**Task to carry out:**
All lines of the material below that include the string "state" are to be copied.

**Supplied information:**
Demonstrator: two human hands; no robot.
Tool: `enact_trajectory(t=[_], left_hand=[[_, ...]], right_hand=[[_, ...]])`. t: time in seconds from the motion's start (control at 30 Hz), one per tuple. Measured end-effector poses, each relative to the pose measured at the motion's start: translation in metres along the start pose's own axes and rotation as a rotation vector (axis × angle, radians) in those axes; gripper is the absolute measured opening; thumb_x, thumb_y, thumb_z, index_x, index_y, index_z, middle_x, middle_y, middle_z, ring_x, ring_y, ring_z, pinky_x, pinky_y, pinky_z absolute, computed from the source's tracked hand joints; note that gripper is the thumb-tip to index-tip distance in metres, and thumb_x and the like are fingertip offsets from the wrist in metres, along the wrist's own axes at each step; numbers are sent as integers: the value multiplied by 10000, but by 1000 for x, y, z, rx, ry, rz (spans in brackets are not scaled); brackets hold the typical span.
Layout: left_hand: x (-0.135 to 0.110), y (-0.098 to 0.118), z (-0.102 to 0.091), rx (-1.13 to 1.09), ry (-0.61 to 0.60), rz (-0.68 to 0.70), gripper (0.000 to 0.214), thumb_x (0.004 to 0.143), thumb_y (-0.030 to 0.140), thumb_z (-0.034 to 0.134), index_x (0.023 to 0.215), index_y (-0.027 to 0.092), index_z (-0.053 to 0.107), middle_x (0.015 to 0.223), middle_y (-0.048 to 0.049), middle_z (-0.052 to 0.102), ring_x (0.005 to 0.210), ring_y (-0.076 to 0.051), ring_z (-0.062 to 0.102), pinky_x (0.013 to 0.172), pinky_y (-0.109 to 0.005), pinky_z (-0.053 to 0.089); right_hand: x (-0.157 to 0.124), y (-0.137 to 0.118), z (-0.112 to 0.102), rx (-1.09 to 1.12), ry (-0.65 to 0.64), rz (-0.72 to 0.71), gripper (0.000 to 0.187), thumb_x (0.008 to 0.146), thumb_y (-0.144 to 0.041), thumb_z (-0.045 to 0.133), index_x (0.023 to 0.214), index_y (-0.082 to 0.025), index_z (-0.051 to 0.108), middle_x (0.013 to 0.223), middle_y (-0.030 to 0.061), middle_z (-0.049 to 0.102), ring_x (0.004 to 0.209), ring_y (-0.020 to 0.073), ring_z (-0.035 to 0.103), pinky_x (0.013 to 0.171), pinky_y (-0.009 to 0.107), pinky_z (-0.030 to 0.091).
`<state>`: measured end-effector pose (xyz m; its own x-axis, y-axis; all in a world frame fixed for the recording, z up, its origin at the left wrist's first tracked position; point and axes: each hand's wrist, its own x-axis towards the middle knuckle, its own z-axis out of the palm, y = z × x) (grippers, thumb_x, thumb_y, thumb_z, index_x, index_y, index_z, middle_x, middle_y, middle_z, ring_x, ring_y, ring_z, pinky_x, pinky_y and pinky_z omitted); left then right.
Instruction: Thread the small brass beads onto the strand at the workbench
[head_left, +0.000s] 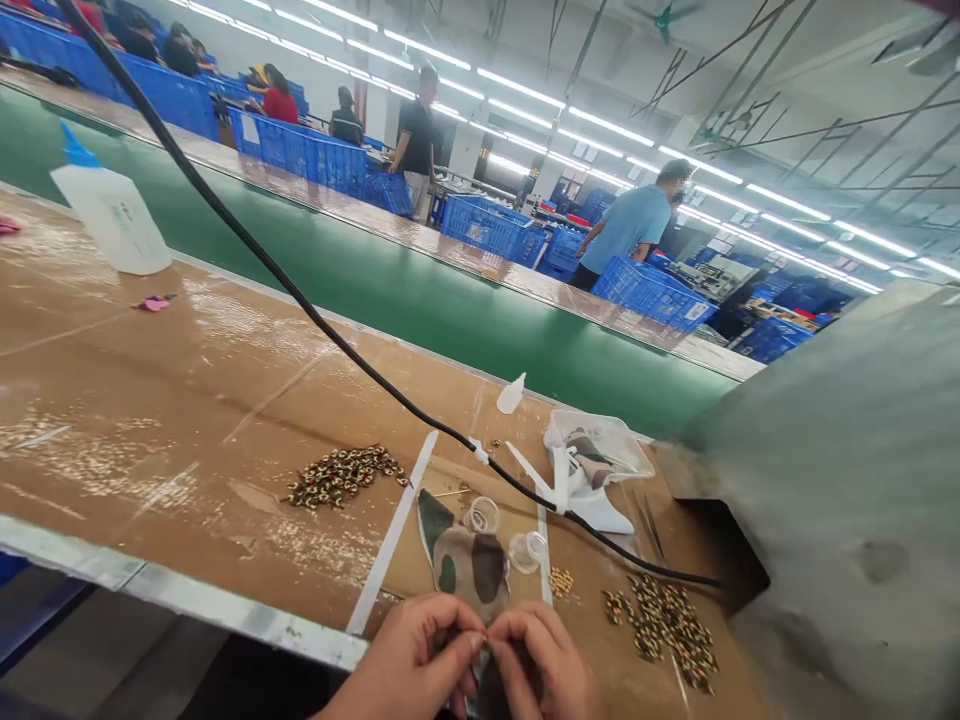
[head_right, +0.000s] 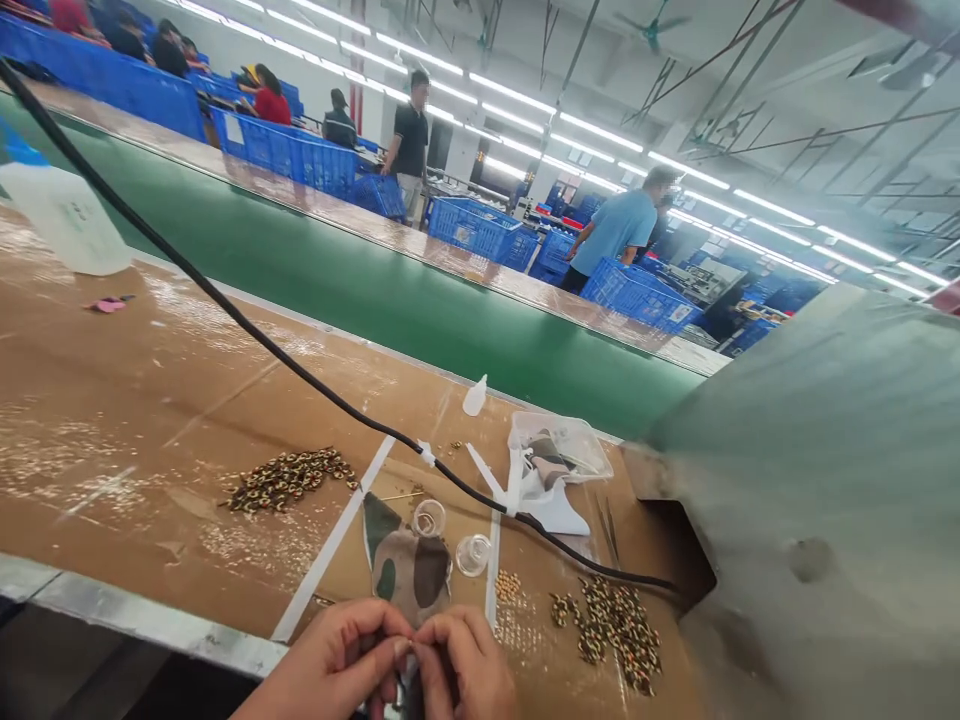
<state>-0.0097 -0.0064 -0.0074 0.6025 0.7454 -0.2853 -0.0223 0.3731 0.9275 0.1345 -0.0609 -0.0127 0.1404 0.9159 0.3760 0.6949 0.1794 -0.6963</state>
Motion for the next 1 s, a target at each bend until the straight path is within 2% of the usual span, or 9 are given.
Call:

**Answer box:**
`<state>`: measured end-effector pose (xyz m; its own x-axis, y-axis; all in a world frame fixed for the recording, z up, its origin at the left wrist's first tracked position; point and axes: each hand's wrist, its own x-axis towards the middle knuckle, its own z-axis out of the palm, y = z × x) (grippers, thumb_x, thumb_y, thumb_z, index_x, index_y, index_z, middle_x, middle_y, middle_z, ring_x, ring_y, ring_z, pinky_x, pinky_y and pinky_z omitted); left then right.
<state>-0.0097 -0.0064 -0.0074 0.6025 0.7454 -0.2853 -0.0223 0.3731 0.9275 0.1345 -0.0609 -0.0127 0.1404 0.9159 0.3760 0.6949 0.1794 -0.6963</state>

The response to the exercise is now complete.